The AcHIPP26 is a putative metallo-chaperone protein based on alignments of its protein sequence with that of HIPP26 proteins from other plant species; it has a heavy metal-associated domain (HMA) and a C-terminus isoprenylation motif (CaaX) [25]. Several strands of evidence indicate that heavy metal-associated proteins participate in significant ways in plant-pathogen interactions [26, 27]. For example, the virulence of Xoo (Xanthomonas oryzae pv. oryzae) effector PthXo1 involves eliminating copper ions in rice by manipulating the Xa21-induced COPT1 and COPT5 metallo-chaperones to encourage pathogen proliferation [28]. The small HMA (sHMA) proteins are the virulence target of the M. oryzae effector AVR-Pik in rice [29] and the HMA domain also has a role as a host target mimic in the Pikp-1 rice resistance protein to trigger pathogen defence [30]. These examples suggest that the metallo-chaperones may have an important role in plant defence or other roles that the pathogen needs to manipulate and hence be a target for effectors.

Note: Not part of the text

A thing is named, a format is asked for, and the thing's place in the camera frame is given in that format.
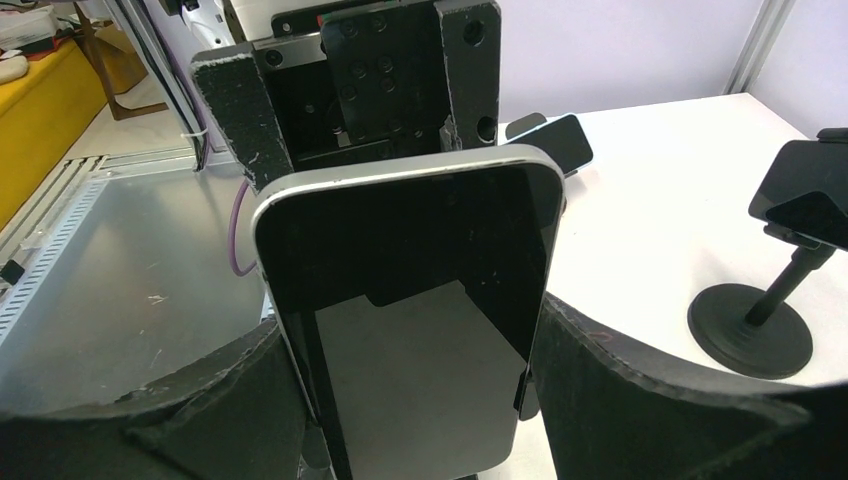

Our finding of AcHIPP26 as a possible host target of Psa AvrPto5 adds extra weight to this hypothesis.

Limitations

In this experiment, we identified more than fifty positive interactions with the bait. From a biological perspective, such a large number of interactions may not reflect the likely interaction in planta. Subsequent analyses of many of these interactions revealed them as likely false positives. We observed that partial length proteins of AcATPase and AcPRP interacted strongly, however, the full length of these proteins did not interact with Psa AvrPto5. This discrepancy can be explained in a number of ways including false-positive interactions or an indication that domain interactions can be prevented by steric hindrance caused by the folding of other portions of the protein [31]. Sometimes such folding changes can be biologically relevant and at other times may be artefacts. Therefore, it is essential to be aware of the Y2H system disadvantages so that the technique can be employed in an effective way to accomplish its experimental aims. While the AcHIPP26 protein, in particular, is a potential candidate target for Psa AvrPto5, the interactions identified in this analysis need to be verified by further research in planta to assess their biological relevance.